Auf Dein Mißverständnis habe ich schon hingewiesen.

Gruß - Rolf

Hallo Wolfgang,

zunächst einmal kann man davon ausgehen, dass Jesus Kontakt zur griechischen Kultur hatte. Er kam beispielsweise in das Gebiet der Dekapolis (siehe Markus Kapitel 5). Bei der Dekapolis handelt es sich um griechische Kolonien, die nach dem Eroberungsfeldzug Alexanders gegründet wurden. Die griechische Sprache war allgemein verbreitet.
In den Evangelien finden sich aber keine Anklänge an griechische Kultur und Gedankengänge. Dies ist aber auch verständlich, wenn man sich beide Kulturen ansieht.

Für die Griechen war der Dienst für DIE Götter und das heilige Gastrecht das Zeichen von Kultur. Die Barbaren erkannte man daran, dass sie den Göttern nicht dienten.
Die Juden dagegen glaubten dagegen nur an den Gott JHWH. Der Glaube gebot ihnen auch sich von anderen Völkern abseits zu halten, um nicht deren Götter und Gebräuche anzunehmen.

Vielleicht war
er sogar ein sehr beschränkt denkender Mensch in Hinsicht auf
Kulturen und Nationen, lies nur das Jüdische zu bzw. hieß es
gut und verpönte alles andere.

Jesus war ein jüdischer Wanderpriester, der nur zum jüdischen Volk gesandt war. Das einzige worum es in ging, war die Botschaft vom Reich Gottes. Andere Kulturen, Nationales und Politisches spielten für ihn keine Rolle. In seinen Predigten und seinen Erklärungen bezog er sich auf das Alte Testament und das alltägliche Leben seiner Zuhörer. Insofern war er wirklich ein beschränkt denkender Mensch.

Wenn nun Jesus seinen Dienst auf das Haus Israel beschränkte, bedeutet dies nicht, dass er den Rest der Welt ignorierte. Seine Botschaft sollte nach seiner Himmelfahrt von seinen Jüngern über die ganze Welt verbreitet werden (Matthäus 24:14, 28:19).

Gruß
Carlos

Hallo Rolf,

Das liegt m.E. durchaus nicht nahe, denn „viel herumgereist“
ist Jesus gewiß nicht. Zuerst hat er wohl mal als Zimmermann
in Galiläa gearbeitet, dann hat er seine Tätigkeit als
Wanderprediger begonnen, und zwar in Galiläa, Samaria, der
Dekapolis, zum Schluß Judäa und Jerusalem. Die Wanderung in
die Gegend von Tyrus, wo er die Tochter der syrophönizischen
Frau heilte (Mk 7, 24ff parr), war ein einmaliger Abstecher.
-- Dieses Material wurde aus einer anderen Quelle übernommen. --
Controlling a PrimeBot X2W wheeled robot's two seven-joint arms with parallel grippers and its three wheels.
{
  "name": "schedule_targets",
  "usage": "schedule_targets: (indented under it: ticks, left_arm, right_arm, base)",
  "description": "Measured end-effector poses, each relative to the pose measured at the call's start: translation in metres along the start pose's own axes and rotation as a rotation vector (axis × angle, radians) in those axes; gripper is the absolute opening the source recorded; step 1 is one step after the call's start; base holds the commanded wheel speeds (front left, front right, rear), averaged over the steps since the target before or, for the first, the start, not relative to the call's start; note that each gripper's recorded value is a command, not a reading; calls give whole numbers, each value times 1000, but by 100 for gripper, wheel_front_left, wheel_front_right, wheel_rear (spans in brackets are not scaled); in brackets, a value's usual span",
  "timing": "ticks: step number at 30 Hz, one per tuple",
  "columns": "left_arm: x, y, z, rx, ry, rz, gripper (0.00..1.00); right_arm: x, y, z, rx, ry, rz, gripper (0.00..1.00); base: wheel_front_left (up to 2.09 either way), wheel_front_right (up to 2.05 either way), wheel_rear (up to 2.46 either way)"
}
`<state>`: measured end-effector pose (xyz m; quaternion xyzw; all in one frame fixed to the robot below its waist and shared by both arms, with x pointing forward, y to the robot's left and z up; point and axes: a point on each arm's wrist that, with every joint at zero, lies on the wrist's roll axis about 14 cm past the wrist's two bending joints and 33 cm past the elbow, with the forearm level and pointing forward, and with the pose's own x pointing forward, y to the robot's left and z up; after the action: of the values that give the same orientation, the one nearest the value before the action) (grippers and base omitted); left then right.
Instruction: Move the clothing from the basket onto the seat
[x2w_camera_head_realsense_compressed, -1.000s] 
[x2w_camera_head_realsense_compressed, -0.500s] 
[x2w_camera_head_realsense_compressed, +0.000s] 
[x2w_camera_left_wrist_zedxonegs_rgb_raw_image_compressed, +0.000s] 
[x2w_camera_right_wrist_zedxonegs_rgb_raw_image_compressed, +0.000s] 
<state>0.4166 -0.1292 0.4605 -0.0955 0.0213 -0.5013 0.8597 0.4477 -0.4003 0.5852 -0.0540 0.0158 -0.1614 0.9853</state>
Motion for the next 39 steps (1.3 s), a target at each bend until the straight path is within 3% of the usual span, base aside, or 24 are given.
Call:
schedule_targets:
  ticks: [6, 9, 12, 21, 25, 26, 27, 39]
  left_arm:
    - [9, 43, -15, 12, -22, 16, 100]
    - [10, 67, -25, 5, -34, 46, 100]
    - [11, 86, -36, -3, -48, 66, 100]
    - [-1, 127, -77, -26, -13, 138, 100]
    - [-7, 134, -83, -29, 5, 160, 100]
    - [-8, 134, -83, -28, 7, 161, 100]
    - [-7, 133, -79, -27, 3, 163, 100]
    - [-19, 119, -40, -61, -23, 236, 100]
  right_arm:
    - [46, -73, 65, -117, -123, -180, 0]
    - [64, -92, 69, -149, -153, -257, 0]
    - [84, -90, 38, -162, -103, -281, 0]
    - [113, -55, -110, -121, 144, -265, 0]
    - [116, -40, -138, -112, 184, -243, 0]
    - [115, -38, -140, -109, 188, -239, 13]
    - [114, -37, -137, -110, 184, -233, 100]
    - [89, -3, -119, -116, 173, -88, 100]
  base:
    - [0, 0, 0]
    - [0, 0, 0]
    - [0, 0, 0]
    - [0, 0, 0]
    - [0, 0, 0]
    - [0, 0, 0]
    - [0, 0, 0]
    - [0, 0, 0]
auffällig ist mE, dass er das gerade mal 15 km von Kafarnaum gelegene Tiberias anscheinend nicht betrat. Gerade für einen Zimmermann muss es in diesem Zentrum hellenistischer Kultur jede Menge Arbeit gegeben haben (die Stadt wurde 17 u.Z. gegründet, das größte Arbeitsbeschaffungsprogramm in der Region) und für einen Wanderprediger ein großes Publikum - freilich aus Menschen bestehend, die entweder keine Juden waren oder solche, die in religiöser Hinsicht etwas lau waren (vgl. Josephus Flavius, Antiquitates, XVIII).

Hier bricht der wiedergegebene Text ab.